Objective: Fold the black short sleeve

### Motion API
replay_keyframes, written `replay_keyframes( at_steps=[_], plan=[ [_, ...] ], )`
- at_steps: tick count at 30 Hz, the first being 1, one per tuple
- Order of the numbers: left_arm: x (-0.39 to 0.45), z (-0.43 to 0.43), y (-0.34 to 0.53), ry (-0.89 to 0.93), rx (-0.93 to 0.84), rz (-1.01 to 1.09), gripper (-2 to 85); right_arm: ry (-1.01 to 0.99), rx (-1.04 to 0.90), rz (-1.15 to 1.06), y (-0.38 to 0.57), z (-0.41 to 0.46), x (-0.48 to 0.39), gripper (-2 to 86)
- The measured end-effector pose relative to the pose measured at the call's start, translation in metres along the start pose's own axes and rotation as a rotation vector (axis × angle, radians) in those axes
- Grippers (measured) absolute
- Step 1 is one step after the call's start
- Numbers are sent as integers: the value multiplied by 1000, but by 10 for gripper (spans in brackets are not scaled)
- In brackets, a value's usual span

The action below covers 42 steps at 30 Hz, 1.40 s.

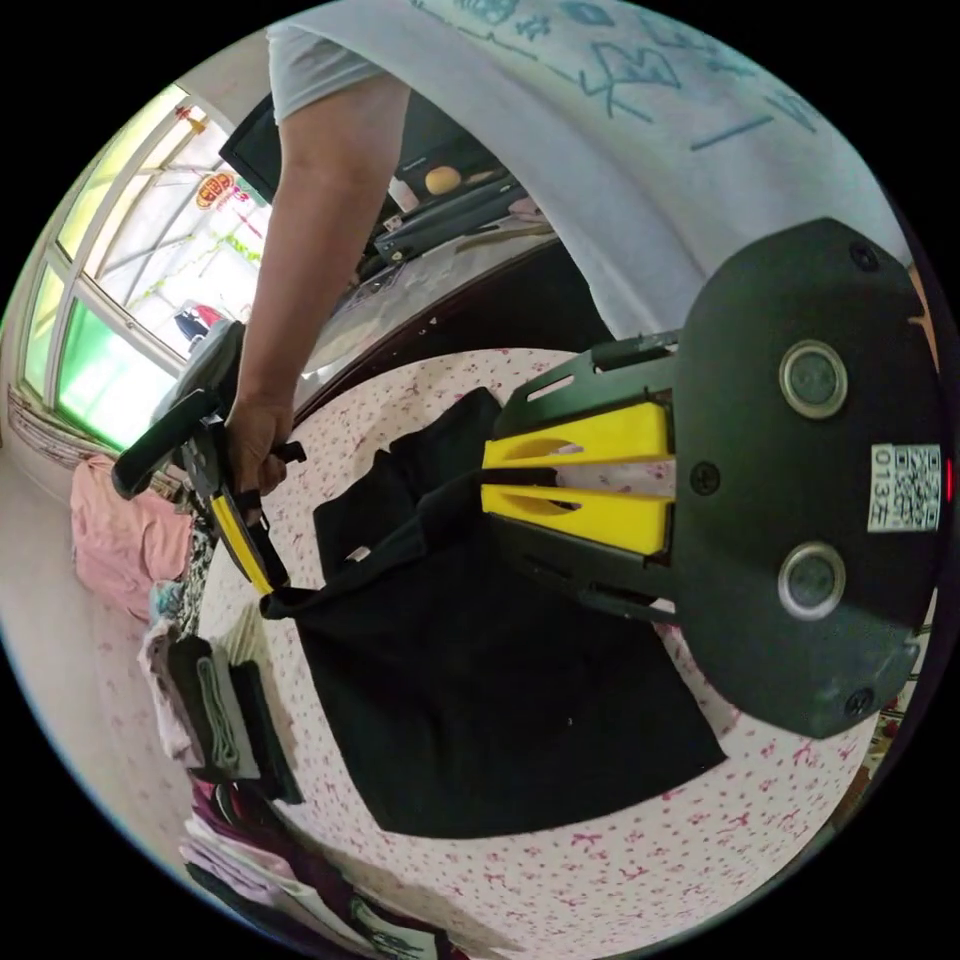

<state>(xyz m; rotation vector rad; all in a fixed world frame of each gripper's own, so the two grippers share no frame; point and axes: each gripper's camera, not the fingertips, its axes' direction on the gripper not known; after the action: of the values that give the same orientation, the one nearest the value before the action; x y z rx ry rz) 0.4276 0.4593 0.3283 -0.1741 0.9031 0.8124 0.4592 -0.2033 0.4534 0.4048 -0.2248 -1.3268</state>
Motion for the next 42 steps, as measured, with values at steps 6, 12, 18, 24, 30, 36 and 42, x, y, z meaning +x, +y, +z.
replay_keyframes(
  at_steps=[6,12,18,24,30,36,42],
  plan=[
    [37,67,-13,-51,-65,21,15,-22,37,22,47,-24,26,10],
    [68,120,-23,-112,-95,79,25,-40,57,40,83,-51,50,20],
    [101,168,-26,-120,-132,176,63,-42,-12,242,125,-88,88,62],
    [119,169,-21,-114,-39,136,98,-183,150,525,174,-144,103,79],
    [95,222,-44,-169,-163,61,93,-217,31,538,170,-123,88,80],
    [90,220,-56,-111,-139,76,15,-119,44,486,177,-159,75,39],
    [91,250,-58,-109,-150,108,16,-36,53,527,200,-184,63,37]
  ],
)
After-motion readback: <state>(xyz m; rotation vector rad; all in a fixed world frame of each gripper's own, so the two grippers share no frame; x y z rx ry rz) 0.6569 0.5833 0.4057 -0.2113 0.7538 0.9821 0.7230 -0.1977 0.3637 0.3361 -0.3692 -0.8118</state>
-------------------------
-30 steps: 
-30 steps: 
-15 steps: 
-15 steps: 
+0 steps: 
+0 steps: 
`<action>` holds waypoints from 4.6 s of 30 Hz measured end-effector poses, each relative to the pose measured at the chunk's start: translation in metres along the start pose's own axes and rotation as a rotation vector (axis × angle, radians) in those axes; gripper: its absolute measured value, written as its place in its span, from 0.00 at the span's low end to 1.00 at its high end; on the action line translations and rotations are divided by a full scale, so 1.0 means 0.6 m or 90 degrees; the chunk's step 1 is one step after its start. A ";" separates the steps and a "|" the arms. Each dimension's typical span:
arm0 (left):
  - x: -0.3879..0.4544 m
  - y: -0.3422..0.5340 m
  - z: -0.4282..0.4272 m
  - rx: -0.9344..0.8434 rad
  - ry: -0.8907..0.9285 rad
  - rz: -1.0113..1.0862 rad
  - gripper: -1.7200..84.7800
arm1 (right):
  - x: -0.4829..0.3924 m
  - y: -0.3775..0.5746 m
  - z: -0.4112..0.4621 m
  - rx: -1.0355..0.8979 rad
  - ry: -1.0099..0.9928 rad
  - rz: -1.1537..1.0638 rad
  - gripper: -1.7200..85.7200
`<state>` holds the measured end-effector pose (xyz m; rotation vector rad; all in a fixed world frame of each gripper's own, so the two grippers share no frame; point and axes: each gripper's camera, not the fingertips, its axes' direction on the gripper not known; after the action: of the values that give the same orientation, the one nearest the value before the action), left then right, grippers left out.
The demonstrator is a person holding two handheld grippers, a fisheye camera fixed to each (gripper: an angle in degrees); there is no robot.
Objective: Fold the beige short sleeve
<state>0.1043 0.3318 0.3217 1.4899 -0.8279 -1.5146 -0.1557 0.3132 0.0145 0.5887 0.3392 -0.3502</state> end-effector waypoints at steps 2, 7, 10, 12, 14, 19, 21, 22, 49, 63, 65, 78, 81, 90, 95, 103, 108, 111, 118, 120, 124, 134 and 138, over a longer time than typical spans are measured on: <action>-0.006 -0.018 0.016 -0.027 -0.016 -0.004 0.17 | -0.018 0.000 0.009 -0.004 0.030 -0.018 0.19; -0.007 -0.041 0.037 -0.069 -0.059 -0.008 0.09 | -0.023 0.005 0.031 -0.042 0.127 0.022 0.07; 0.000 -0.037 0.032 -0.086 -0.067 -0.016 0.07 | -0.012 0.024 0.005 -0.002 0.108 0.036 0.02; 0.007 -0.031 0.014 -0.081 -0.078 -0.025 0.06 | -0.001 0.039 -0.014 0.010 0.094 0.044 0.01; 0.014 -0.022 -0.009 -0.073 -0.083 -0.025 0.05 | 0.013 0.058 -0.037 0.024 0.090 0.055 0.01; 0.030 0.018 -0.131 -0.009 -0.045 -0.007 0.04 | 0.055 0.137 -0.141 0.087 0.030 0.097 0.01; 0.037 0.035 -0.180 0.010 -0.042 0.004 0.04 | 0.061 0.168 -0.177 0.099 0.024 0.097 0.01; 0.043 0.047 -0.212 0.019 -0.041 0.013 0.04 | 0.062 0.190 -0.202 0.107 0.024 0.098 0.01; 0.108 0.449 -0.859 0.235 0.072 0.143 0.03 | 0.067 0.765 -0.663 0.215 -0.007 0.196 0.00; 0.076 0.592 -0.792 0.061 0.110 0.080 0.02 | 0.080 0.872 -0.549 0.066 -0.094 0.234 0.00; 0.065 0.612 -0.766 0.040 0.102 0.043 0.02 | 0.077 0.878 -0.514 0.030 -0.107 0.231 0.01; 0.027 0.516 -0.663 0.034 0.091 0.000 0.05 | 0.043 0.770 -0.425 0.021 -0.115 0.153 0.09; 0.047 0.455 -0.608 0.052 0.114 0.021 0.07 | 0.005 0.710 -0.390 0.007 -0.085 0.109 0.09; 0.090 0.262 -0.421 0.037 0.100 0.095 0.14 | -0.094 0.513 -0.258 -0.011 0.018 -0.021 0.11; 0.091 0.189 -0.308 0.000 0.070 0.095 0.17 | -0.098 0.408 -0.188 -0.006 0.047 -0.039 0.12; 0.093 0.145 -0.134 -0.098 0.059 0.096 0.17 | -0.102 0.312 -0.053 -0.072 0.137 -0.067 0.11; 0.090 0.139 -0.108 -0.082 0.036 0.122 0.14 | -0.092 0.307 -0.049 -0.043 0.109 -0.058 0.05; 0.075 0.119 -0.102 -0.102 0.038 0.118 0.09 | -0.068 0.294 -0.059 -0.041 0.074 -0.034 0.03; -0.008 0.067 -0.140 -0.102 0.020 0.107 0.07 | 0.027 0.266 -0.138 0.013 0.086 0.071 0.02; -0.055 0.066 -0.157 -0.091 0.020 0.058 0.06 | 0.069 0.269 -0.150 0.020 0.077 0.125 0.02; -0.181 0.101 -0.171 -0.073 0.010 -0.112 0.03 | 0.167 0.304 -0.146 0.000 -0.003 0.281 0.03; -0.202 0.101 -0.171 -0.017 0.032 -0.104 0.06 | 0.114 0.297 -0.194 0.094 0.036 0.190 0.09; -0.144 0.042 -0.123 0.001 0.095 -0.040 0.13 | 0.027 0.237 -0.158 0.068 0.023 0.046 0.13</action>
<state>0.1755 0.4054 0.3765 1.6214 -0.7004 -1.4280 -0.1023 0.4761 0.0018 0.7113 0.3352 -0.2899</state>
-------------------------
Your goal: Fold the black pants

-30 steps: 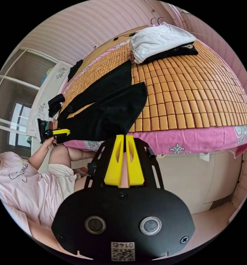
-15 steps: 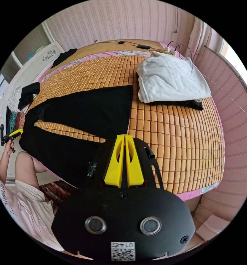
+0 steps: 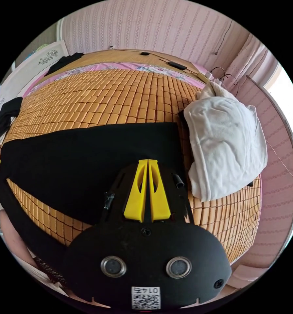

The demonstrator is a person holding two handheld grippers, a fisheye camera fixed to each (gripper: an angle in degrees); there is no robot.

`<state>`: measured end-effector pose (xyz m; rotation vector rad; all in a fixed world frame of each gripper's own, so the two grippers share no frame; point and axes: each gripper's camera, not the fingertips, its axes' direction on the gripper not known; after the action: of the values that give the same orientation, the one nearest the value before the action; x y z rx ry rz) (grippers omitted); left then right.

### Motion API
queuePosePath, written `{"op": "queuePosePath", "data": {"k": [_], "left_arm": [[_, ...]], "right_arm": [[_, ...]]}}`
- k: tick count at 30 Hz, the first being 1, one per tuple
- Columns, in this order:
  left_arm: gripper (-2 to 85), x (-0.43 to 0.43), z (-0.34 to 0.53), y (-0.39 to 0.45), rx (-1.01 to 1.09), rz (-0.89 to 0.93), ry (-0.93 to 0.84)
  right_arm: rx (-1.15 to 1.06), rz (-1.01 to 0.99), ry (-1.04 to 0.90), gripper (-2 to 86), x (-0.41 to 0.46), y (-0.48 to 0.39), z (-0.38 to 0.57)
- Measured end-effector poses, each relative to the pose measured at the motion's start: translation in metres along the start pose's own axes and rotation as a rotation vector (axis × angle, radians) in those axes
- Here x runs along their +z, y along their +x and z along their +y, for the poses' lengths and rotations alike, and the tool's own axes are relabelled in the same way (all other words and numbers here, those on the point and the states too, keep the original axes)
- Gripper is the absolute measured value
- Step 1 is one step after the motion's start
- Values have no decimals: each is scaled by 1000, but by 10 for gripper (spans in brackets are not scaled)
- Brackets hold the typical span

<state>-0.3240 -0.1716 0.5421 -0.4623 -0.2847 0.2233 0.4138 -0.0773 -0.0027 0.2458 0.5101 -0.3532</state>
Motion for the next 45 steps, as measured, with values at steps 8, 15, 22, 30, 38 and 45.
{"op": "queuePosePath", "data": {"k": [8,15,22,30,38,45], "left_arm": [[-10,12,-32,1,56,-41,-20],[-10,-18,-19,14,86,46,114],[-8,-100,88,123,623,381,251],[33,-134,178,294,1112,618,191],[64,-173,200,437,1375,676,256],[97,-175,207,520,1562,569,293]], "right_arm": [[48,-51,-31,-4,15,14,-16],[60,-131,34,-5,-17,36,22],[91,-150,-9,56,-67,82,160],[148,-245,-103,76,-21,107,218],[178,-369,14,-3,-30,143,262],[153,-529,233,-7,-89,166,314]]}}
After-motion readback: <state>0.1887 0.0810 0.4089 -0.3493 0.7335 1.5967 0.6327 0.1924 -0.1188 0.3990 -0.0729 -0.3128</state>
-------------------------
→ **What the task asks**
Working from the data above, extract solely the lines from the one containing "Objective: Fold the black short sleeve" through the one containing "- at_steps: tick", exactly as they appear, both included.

→ **Written solution**
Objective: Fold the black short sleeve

### Motion API
replay_keyframes, written `replay_keyframes( at_steps=[_], plan=[ [_, ...] ], )`
- at_steps: tick count at 30 Hz, the first being 1, one per tuple

No other output is expected for this exercise.